"Let books be your dining table, / And you shall be full of delights. / Let them be your
mattress,/
And you shall sleep restful nights" (St. Ephraim the Syrian).


Wednesday, July 25, 2012

Diaries and More Diaries

As I noted before, diaries are a fascinating and fun thing to read. This year seems set to be a banner year for those diaries--and many other books besides--commemorating the 50th anniversary of the opening of the Second Vatican Council. First we had, of course, the sprawling, wonderful diaries of Yves Congar. I have not finished them by any means. I read portions as time allows, saving more for another time, much as one does not quaff but sips a Lagavulin or Talisker or Highland Park, any of which you would be welcome to send me at any time for any reason.
Now I have recently received from the publisher the following: Jaroslav Skira, trans., The Second Vatican Council Diaries of Met. Maxim Hermaniuk, C.Ss.R. (1960-1965) (Peeters-Leuven, 2012), 333pp. About this book the publisher tells us:
The Second Vatican Council diaries of the late Met. Maxim Hermaniuk, C.Ss.R., provide a captivating glimpse into the public and behind-the-scenes work of this Council Father. Hermaniuk was a graduate of the Catholic University of Louvain, and taught for a number of years in Belgium in the study houses of the Redemptorist order before being named the first Metropolitan of the Ukrainian (Eastern) Catholics in Canada. Hermaniuk was by far the most active of all the Ukrainian Catholic bishops at the Council. Much of his work was carried out through his membership in the Preconciliar Theological Commission and in the influential Secretariat for Christian Unity. Hermaniuk’s activities centred on his proposal to establish an Apostolic College, as well as his call to nullify the anathemas of 1054 between East and West. He was a strong advocate of ecumenical dialogue with other Christians, particularly with the Eastern Orthodox churches. His work also included the promotion of dialogue with other faiths. In reference to the Ukrainian Catholic Church, which was at the time severely persecuted in the Soviet Union, one sees his affirmations of the particularity and dignity of his Church, his promotion of religious liberty, and his condemnations of religious and political oppression. These diaries also reveal how the Ukrainian Catholic bishops responded to the pastoral needs of their faithful — in liturgy, catechesis, education, mission and ecclesial governance — and the call to renewal made by the Council. Finally, the diaries are unique since they are one of the very few accounts of the Council by an Eastern Catholic Council Father.
As with the Congar diaries, these are a wonderful read, best savored over days and weeks to enjoy so many fascinating insights into the council, the Catholic Church at mid-century, Catholic-Orthodox relations, and the politics of the Cold War (inter alia). Skira has written a helpful introduction to the diaries and brief biography of Hermaniuk, who was not as well known as Congar, but was a very substantial personality in his own right. Born in Ukraine, and educated in Belgium, Hermaniuk became an accomplished biblical scholar whose early works are still cited in the literature. He was also a driving figure behind the council's decree on ecumenism and the Eastern Churches, as well as the recovery of the notion of collegiality; some have dubbed Hermaniuk the "father of collegiality." He was, as I noted in my Orthodoxy and the Roman Papacy: Ut Unum Sint and the Prospects of East-West Unity, rather critical of post-conciliar developments that did not allow for the full flourishing of synodality in the Catholic Church and a dampening of collegial efforts. Late in life, in the 1990s, he became editor-in-chief of Logos: A Journal of Eastern Christian Studies, of which I am now editor.

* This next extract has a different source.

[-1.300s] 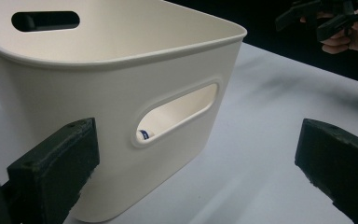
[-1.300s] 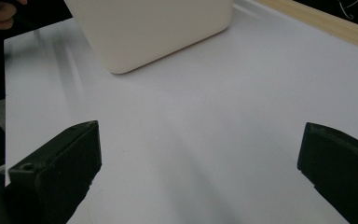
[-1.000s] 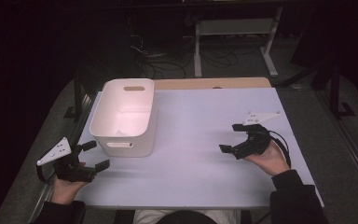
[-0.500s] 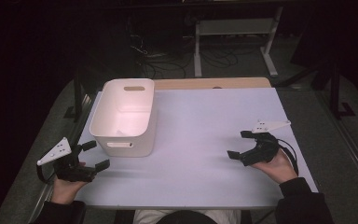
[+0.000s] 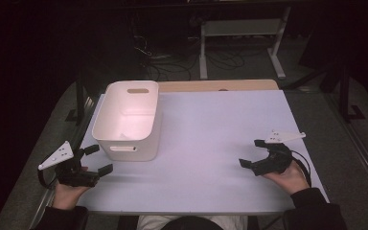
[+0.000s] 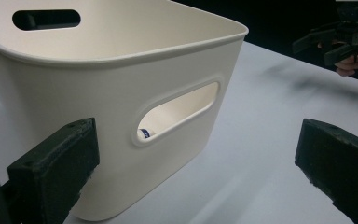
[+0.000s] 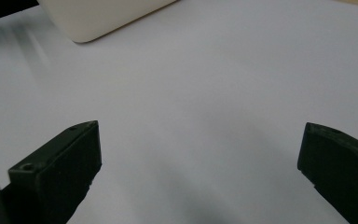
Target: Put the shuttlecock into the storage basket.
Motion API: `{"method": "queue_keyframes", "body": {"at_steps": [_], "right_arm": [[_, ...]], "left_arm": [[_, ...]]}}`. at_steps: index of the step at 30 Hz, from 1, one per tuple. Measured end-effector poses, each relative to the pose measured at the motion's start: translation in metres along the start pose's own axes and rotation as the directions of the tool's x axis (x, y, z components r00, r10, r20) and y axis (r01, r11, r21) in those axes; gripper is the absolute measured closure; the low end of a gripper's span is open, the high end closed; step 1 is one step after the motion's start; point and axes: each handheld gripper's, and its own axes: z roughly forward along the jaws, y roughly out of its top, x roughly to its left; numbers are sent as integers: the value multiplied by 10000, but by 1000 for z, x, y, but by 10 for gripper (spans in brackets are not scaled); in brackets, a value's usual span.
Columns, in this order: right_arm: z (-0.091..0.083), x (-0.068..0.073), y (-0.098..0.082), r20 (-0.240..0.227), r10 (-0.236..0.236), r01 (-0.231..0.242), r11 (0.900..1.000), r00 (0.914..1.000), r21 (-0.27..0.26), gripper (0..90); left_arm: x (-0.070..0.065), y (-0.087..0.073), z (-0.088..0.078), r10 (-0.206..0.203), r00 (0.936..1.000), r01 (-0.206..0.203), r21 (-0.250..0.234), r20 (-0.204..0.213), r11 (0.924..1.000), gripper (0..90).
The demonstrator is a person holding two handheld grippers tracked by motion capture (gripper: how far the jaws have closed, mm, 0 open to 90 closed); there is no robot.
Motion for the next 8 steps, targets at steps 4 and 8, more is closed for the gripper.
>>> {"method": "queue_keyframes", "body": {"at_steps": [4,8], "right_arm": [[-3,0,-5,133,41,-40,10000,9999,-45,0],[-5,-1,-9,243,130,-129,9999,9996,-39,0]], "left_arm": [[0,0,0,0,10000,0,-2,-1,10000,0],[0,0,0,-4,10000,4,7,9,10000,0]]}}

Reading these diaries takes us back into an age that still seems almost surreal: when the Soviet Union existed. How long ago that now seems, but what a time of darkness and endless suffering it was for so many Christians, Ukrainian Catholics especially, whose entire church was officially banned by Stalin and driven underground, all her bishops imprisoned or killed, and many others besides. The head of the church, Metropolitan Joseph Slipyj was sent with the other bishops to the Gulag, but was released in 1963 thanks in part to Norman Cousins, John F. Kennedy, and Pope John XXIII. 

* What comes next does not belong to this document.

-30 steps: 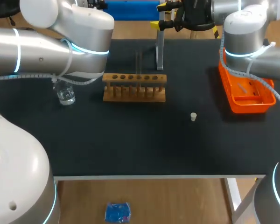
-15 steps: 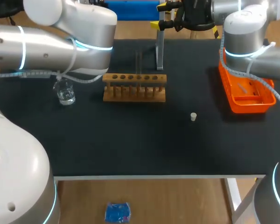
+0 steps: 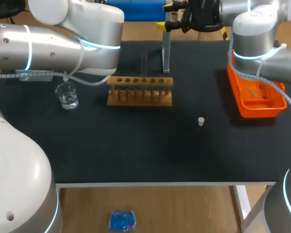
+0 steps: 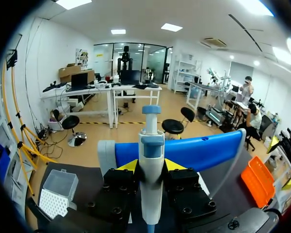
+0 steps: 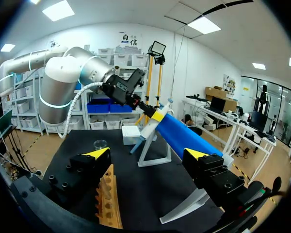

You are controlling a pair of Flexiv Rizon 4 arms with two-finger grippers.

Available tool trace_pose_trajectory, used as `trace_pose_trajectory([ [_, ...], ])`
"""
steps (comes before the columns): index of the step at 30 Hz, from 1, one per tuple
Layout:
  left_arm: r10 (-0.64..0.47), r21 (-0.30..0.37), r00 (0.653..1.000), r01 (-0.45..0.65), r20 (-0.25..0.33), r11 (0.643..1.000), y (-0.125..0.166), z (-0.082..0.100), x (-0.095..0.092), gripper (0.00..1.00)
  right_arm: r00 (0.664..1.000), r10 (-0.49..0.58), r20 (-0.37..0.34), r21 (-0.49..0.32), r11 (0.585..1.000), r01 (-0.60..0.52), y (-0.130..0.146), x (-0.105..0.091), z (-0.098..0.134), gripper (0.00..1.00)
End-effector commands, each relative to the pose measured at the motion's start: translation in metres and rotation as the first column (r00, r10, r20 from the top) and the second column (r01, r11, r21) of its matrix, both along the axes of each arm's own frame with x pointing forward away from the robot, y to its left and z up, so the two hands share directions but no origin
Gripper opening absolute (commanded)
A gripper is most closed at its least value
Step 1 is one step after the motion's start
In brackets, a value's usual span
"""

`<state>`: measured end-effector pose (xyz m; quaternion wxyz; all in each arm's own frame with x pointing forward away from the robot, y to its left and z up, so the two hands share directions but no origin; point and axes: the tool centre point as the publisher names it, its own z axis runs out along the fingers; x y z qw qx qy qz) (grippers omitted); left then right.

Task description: Invert the test tube, pick up the pipette, mount the tip to pipette, aspirate from beaker and dispense into the tube, eject the tip, return the pipette, and cap with the stopper.

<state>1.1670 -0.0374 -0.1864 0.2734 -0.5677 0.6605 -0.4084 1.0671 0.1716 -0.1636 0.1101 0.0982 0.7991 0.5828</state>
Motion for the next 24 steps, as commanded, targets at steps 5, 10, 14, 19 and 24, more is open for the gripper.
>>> trace_pose_trajectory([
  [5, 0.004, 0.000, 1.000, -0.004, -0.015, 1.000, 0.000, -0.006, 0.003, 0.00, 1.000, 0.002, -0.002, -0.002, 1.000, -0.002, -0.001, 0.000, 0.001, 1.00],
  [10, 0.008, -0.001, 1.000, -0.008, -0.022, 1.000, 0.001, -0.009, 0.002, 0.00, 1.000, 0.002, -0.002, -0.002, 1.000, -0.002, -0.001, 0.000, 0.001, 1.00],
  [14, 0.010, -0.004, 1.000, -0.010, -0.027, 1.000, 0.001, -0.011, 0.002, 0.00, 1.000, 0.002, -0.002, -0.002, 1.000, -0.002, -0.001, 0.000, 0.001, 1.00],
  [19, 0.006, -0.008, 0.999, -0.006, -0.032, 1.000, 0.000, -0.012, 0.002, 0.00, 1.000, 0.002, -0.002, -0.002, 1.000, -0.002, -0.001, 0.000, 0.001, 1.00],
  [24, 0.000, -0.015, 0.999, -0.001, -0.038, 1.000, -0.001, -0.013, 0.003, 0.00, 1.000, 0.002, -0.002, -0.002, 1.000, -0.002, -0.001, 0.000, 0.001, 1.00],
])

It seems clear, especially from Hermaniuk's tone, that he and much of the rest of the Ukrainian hierarchy were out of sorts and did not know how to relate to Slipyj. This is not news to those who know the history, but it is somewhat startling to see that again and again there is a stiffness and awkwardness to Hermaniuk's tone when Slipyj is mentioned. For those who know the history, the Ukrainian Catholic Church from the 1960s until 1991 was suppressed in Ukraine, but flourished in North America, Canada especially. Bishops in these latter territories often had no connection to bishops in the underground, and ended up de facto leading the whole church, which was often said to be in some ways a surrogate for a free state of Ukraine. I'll have more to say about these fascinating diaries as I continue to explore them. They are at once a reminder of a world that is now gone--thank God--and yet of a Church in many ways still with us.